Suite aux récentes déclarations du président de la République, et pour nourrir le débat sur « l’aide à mourir », nous republions cet entretien vidéo enregistré il y a un an (17 mars 2023).
Nadine Davous, médecin des hôpitaux et présidente d’un espace éthique hospitalier, aborde le sujet complexe et sensible des soins de fin de vie, de l’euthanasie et du suicide assisté, en mettant l’accent sur les considérations éthiques, les histoires personnelles et le cadre juridique en France. A ses yeux, l’important est d’accompagner les personnes dans leur parcours de fin de vie plutôt que de mettre délibérément fin à leur vie. D’après son expérience personnelle avec des patients qui ont exprimé le désir de mourir, de telles demandes ne sont pas toujours simples et peuvent parfois être un appel à l’aide ou un signe de désespoir plutôt qu’un véritable désir de mettre fin à sa vie.
Pour Nadine Davous, la loi Leonetti, qui régit les soins de fin de vie en France, ne doit pas être modifiée pour autoriser l’euthanasie ou le suicide assisté. Elle met en garde contre les pressions sociétales qui pourraient pousser à une vision plus utilitaire de la vie et de la mort, en soulignant les dangers de donner à la loi trop de pouvoir sur des questions aussi personnelles. Elle suggère que le cadre juridique actuel, qui autorise la sédation palliative dans les cas graves, répond de manière adéquate à la plupart des situations de fin de vie sans qu’il soit nécessaire de recourir à l’euthanasie ou au suicide assisté.
De nombreuses questions sont soulevées, notamment sur la manière dont la société et la profession médicale gèrent la complexité des soins de fin de vie, la valeur de la vie et la dignité de la mort. Le médecin appelle à une approche prudente et compatissante qui respecte les souhaits et les besoins des personnes confrontées à la fin de leur vie, tout en tenant compte des implications éthiques et juridiques plus larges.
Nadine Davous met l’accent sur les complexités éthiques et morales qui entourent l’acte de mettre fin à une vie, même dans le contexte de l’euthanasie ou du suicide assisté. Elle plaide pour le maintien de la position juridique actuelle, qui considère l’acte de mettre délibérément fin à une vie comme une transgression, même si, dans des circonstances exceptionnelles, elle n’est pas punie. Cette position nuancée est préférée à un cadre juridique qui normaliserait l’euthanasie ou le suicide assisté, ce qui risquerait de faire passer les valeurs sociétales du « tu ne tueras point » à une acceptation conditionnelle de la mise à mort.

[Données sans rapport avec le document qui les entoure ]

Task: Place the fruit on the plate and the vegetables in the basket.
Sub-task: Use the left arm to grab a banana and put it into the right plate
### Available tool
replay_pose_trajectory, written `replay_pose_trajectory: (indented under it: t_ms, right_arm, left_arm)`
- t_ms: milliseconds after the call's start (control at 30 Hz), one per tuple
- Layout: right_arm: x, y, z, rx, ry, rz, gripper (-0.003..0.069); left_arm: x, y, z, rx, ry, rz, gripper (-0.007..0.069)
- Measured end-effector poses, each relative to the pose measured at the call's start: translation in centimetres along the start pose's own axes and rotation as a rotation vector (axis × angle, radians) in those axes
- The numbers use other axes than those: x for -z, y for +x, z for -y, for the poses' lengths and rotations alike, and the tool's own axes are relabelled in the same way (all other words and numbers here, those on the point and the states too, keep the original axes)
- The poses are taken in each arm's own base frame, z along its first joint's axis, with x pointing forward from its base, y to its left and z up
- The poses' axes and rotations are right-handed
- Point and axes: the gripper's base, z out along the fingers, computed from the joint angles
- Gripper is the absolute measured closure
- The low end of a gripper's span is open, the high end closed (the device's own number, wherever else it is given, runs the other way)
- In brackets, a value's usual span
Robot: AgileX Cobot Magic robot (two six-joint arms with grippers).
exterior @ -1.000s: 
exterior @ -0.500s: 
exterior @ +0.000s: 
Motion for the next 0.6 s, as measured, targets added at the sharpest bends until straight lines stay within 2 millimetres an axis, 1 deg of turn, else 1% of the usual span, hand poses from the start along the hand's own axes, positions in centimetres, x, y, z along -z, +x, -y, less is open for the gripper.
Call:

Pour cette médecin protestante, il est l’importance de préserver le concept de transgression dans le contexte de la fin d’une vie, suggérant que même lorsque cela est fait par compassion ou par soin, cela reste un manquement éthique important. Cette position est ancrée dans une perspective philosophique et religieuse plus large qui valorise le caractère sacré de la vie.

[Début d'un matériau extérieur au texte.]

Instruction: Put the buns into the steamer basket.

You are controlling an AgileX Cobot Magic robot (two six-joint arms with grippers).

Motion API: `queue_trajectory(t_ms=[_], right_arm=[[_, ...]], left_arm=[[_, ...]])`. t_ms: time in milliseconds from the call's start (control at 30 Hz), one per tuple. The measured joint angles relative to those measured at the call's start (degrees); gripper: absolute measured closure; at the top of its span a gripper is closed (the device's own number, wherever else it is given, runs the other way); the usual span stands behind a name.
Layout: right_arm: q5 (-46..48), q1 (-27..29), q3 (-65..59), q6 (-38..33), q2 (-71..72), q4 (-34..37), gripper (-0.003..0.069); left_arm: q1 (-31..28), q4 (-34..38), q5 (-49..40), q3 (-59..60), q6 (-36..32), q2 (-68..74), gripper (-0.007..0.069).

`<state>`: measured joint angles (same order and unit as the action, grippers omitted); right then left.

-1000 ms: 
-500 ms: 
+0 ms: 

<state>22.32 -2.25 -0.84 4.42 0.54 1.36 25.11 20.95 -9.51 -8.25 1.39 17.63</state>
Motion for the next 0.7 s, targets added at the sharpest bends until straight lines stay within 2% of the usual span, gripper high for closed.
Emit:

En résistant aux pressions visant à légiférer positivement sur l’euthanasie ou le suicide assisté, Nadine Davous estime que la société peut maintenir une frontière morale qui respecte la vie tout en reconnaissant les réalités complexes des soins de fin de vie. Elle appelle à maintenir l’acte de donner la mort dans le domaine de la transgression, soulignant la gravité de telles décisions et la nécessité d’une approche prudente et compatissante qui concilie les désirs individuels et les considérations éthiques.
Le débat sur la fin de vie soulève des questions importantes sur la manière dont les sociétés valorisent la vie et la mort, sur le rôle de la loi dans la réglementation des décisions de fin de vie et sur les responsabilités éthiques des individus et des professionnels de la santé dans ces moments profondément personnels.